REQUIRED WORK:
The expected output is the complete listing, unchanged.

(PROVIDED DATA begins)

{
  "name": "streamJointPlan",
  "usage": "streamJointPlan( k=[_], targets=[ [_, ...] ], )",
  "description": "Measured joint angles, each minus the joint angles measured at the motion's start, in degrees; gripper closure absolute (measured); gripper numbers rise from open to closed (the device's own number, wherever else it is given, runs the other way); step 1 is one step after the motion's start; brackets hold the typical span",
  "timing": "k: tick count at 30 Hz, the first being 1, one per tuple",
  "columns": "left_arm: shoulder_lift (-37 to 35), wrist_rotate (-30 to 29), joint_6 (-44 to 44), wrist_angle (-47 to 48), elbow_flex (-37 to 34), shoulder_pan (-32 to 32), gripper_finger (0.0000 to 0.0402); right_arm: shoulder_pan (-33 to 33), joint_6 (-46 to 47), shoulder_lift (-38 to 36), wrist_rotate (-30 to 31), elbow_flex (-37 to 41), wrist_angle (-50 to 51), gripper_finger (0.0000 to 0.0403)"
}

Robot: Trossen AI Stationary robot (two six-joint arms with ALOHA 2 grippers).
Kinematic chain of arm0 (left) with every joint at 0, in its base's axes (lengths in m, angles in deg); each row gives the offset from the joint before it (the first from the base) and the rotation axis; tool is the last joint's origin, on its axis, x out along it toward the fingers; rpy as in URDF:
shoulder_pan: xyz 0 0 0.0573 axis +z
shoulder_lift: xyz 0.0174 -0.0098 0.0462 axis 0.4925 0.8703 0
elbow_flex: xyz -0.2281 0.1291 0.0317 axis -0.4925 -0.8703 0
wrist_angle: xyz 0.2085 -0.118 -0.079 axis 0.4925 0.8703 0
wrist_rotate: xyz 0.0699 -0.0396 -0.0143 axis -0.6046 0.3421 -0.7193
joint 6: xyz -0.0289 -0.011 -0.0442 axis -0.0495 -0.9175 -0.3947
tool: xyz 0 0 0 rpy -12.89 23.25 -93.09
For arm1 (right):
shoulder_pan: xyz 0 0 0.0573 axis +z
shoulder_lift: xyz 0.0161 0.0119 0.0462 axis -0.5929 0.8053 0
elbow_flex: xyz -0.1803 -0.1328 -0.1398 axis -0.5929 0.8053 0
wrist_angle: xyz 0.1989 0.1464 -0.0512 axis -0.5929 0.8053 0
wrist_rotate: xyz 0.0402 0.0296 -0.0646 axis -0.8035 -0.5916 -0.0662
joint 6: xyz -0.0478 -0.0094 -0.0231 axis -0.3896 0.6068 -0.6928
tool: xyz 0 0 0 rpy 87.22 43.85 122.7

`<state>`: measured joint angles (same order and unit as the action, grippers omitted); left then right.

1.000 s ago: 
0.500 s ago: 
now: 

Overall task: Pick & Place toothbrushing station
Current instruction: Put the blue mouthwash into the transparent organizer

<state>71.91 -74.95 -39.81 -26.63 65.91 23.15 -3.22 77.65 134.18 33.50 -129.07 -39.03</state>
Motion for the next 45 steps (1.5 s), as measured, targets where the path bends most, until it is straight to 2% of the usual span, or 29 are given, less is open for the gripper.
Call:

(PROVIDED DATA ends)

EXERCISE SOLUTION:
{
  "name": "streamJointPlan",
  "usage": "streamJointPlan( k=[_], targets=[ [_, ...] ], )",
  "description": "Measured joint angles, each minus the joint angles measured at the motion's start, in degrees; gripper closure absolute (measured); gripper numbers rise from open to closed (the device's own number, wherever else it is given, runs the other way); step 1 is one step after the motion's start; brackets hold the typical span",
  "timing": "k: tick count at 30 Hz, the first being 1, one per tuple",
  "columns": "left_arm: shoulder_lift (-37 to 35), wrist_rotate (-30 to 29), joint_6 (-44 to 44), wrist_angle (-47 to 48), elbow_flex (-37 to 34), shoulder_pan (-32 to 32), gripper_finger (0.0000 to 0.0402); right_arm: shoulder_pan (-33 to 33), joint_6 (-46 to 47), shoulder_lift (-38 to 36), wrist_rotate (-30 to 31), elbow_flex (-37 to 41), wrist_angle (-50 to 51), gripper_finger (0.0000 to 0.0403)"
}

Robot: Trossen AI Stationary robot (two six-joint arms with ALOHA 2 grippers).
Kinematic chain of arm0 (left) with every joint at 0, in its base's axes (lengths in m, angles in deg); each row gives the offset from the joint before it (the first from the base) and the rotation axis; tool is the last joint's origin, on its axis, x out along it toward the fingers; rpy as in URDF:
shoulder_pan: xyz 0 0 0.0573 axis +z
shoulder_lift: xyz 0.0174 -0.0098 0.0462 axis 0.4925 0.8703 0
elbow_flex: xyz -0.2281 0.1291 0.0317 axis -0.4925 -0.8703 0
wrist_angle: xyz 0.2085 -0.118 -0.079 axis 0.4925 0.8703 0
wrist_rotate: xyz 0.0699 -0.0396 -0.0143 axis -0.6046 0.3421 -0.7193
joint 6: xyz -0.0289 -0.011 -0.0442 axis -0.0495 -0.9175 -0.3947
tool: xyz 0 0 0 rpy -12.89 23.25 -93.09
For arm1 (right):
shoulder_pan: xyz 0 0 0.0573 axis +z
shoulder_lift: xyz 0.0161 0.0119 0.0462 axis -0.5929 0.8053 0
elbow_flex: xyz -0.1803 -0.1328 -0.1398 axis -0.5929 0.8053 0
wrist_angle: xyz 0.1989 0.1464 -0.0512 axis -0.5929 0.8053 0
wrist_rotate: xyz 0.0402 0.0296 -0.0646 axis -0.8035 -0.5916 -0.0662
joint 6: xyz -0.0478 -0.0094 -0.0231 axis -0.3896 0.6068 -0.6928
tool: xyz 0 0 0 rpy 87.22 43.85 122.7

`<state>`: measured joint angles (same order and unit as the action, grippers omitted); left then right.

1.000 s ago: 
0.500 s ago: 
now: 

Overall task: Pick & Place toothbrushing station
Current instruction: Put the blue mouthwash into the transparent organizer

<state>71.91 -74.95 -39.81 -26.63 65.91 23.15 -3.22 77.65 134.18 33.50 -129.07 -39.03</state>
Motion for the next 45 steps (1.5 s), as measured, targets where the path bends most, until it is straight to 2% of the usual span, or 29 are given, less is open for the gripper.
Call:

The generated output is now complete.